Ceph clients maintain object IDs and the pool name(s) where they store the objects, but they do not need to maintain an object-to-OSD index or communicate with a centralized object index to look up data object locations. To store and retrieve data, Ceph clients access a Ceph monitor and retrieve the latest copy of the storage cluster map. Then, Ceph clients can provide an object name and pool name, and Ceph will use the cluster map and the CRUSH (Controlled Replication Under Scalable Hashing) algorithm to compute the object placement group and the primary Ceph OSD for storing or retrieving data. The Ceph client connects to the primary OSD where it may perform read and write operations. There is no intermediary server, broker or bus between the client and the OSD.

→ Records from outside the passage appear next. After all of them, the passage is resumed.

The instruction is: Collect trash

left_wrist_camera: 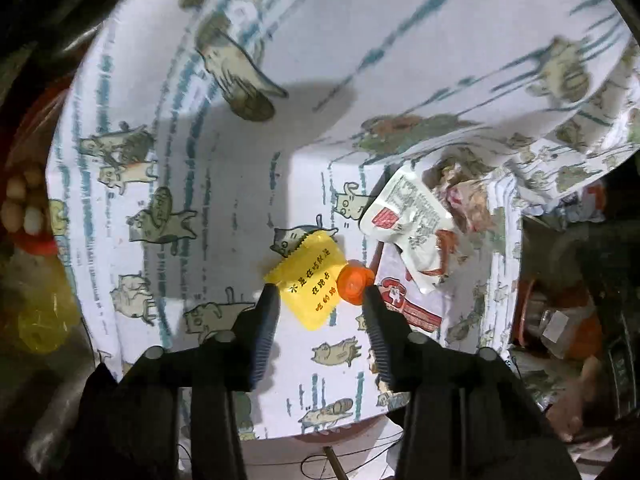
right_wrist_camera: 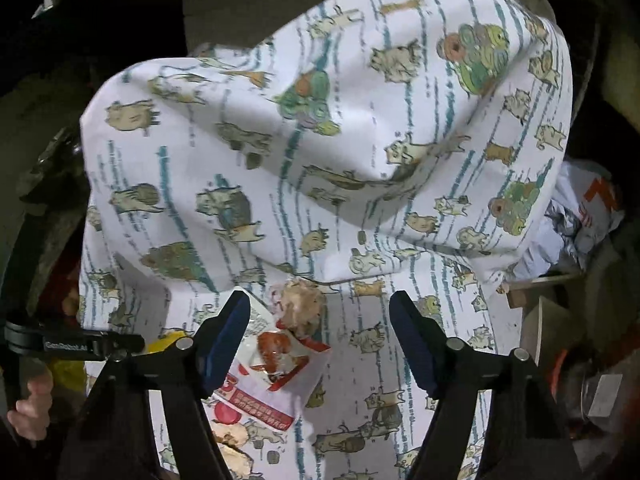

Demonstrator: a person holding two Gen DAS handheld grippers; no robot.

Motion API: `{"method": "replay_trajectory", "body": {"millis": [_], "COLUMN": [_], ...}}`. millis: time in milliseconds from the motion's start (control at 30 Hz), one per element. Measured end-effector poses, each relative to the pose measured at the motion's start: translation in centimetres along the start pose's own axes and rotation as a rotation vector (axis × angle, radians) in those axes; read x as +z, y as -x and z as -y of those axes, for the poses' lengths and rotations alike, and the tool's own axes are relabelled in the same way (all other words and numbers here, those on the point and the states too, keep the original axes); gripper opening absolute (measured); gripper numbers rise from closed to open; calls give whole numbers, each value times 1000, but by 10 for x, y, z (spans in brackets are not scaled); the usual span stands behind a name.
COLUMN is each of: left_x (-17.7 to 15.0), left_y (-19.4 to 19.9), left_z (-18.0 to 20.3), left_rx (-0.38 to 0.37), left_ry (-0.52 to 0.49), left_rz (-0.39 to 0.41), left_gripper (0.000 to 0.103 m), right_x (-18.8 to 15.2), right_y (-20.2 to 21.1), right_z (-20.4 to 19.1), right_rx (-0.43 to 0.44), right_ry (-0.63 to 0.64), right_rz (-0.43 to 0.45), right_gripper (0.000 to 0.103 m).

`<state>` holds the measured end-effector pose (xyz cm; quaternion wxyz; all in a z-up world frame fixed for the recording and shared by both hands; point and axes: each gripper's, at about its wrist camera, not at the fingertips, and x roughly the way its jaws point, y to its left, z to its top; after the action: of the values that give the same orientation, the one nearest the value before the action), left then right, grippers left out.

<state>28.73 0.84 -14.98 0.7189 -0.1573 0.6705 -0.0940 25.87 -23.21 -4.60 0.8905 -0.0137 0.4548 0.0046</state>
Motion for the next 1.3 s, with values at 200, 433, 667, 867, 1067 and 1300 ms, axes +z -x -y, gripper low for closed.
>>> {"method": "replay_trajectory", "body": {"millis": [200, 433, 667, 867, 1067, 1300], "left_x": [2, 5, 4, 6, 12, 11], "left_y": [-27, -44, -40, -31, -39, -32], "left_z": [-5, -14, -24, -32, -21, 6], "left_rx": [20, -39, -59, -71, -39, 5], "left_ry": [70, 151, 191, 173, 159, 85], "left_rz": [-42, -67, -66, -50, -26, 40], "left_gripper": [42, 20, 33, 51, 21, 0], "right_x": [-4, 0, 0, -3, -6, -4], "right_y": [-18, -13, -19, -17, -22, -24], "right_z": [4, 6, 17, 11, 7, 14], "right_rx": [57, 49, 55, 41, 25, 31], "right_ry": [4, 34, -12, 12, 38, 24], "right_rz": [-92, -61, -90, -85, -101, -105], "right_gripper": [68, 68, 68, 68, 68, 68]}}
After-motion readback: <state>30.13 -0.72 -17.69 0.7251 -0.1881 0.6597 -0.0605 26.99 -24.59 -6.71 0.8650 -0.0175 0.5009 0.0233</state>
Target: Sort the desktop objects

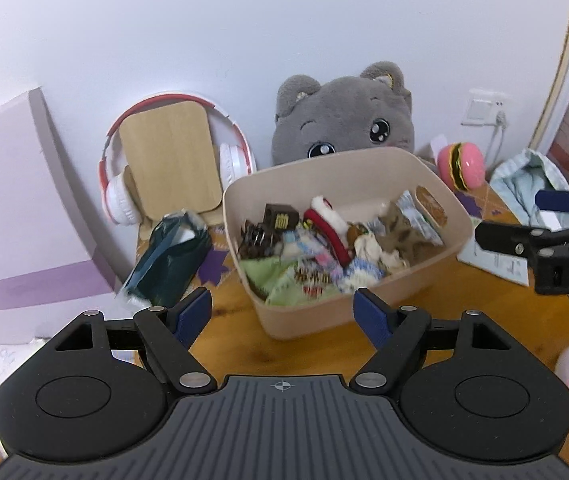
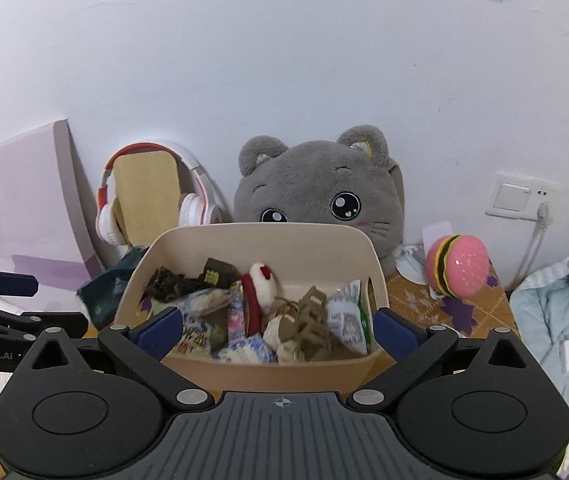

When an OSD stores data, it receives data from a Ceph client—whether the client is a Ceph Block Device, a Ceph Object Gateway or another interface—and it stores the data as an object. Each object corresponds to a file in a filesystem, which is stored on a storage device such as a hard disk. Ceph OSDs handle the read/write operations on the storage device.

enter image description here

NOTE: An object ID is unique across the entire cluster, not just the local filesystem.

Ceph OSDs store all data as objects in a flat namespace (e.g., no hierarchy of directories). An object has a cluster-wide unique identifier, binary data, and metadata consisting of a set of name/value pairs. The semantics are completely up to Ceph clients. For example, the Ceph block device maps a block device image to a series of objects stored across the cluster.

NOTE: 一個 RBD image 對 Ceph 來說其實只是一連串的 object而已 [XX]

enter image description here

ref: https://access.redhat.com/documentation/en/red-hat-ceph-storage/version-1.3/red-hat-ceph-storage-13-red-hat-ceph-architecture/

Data Striping

http://docs.ceph.com/docs/hammer/architecture/#data-striping

Ceph 為了增加硬碟的吞吐量(throughput)和效能採用了類似 RAID0 的 data strip 的方法, 將資料切割後分散到其他硬碟來增加吞吐量, 並且利用複本(replication) 來解決RAID 0 在單一硬碟壞掉時無法將資料回復的問題, 一般解決這個問題是採用 RAID 0+1 但是 Ceph 在這裡可以做到 RAID 0 + n (n = replica size)

Increase Throughput --> RAID 0
Increase Reliability --> n-way RAID mirroring (n = replica size)

RAID 0

enter image description here

RAID 0+1

enter image description here

Ceph Data Striping

Ceph provides three types of clients: Ceph Block Device, Ceph Filesystem, and Ceph Object Storage. A Ceph Client converts its data from the representation format it provides to its users (a block device image, RESTful objects, CephFS filesystem directories) into objects for storage in the Ceph Storage Cluster.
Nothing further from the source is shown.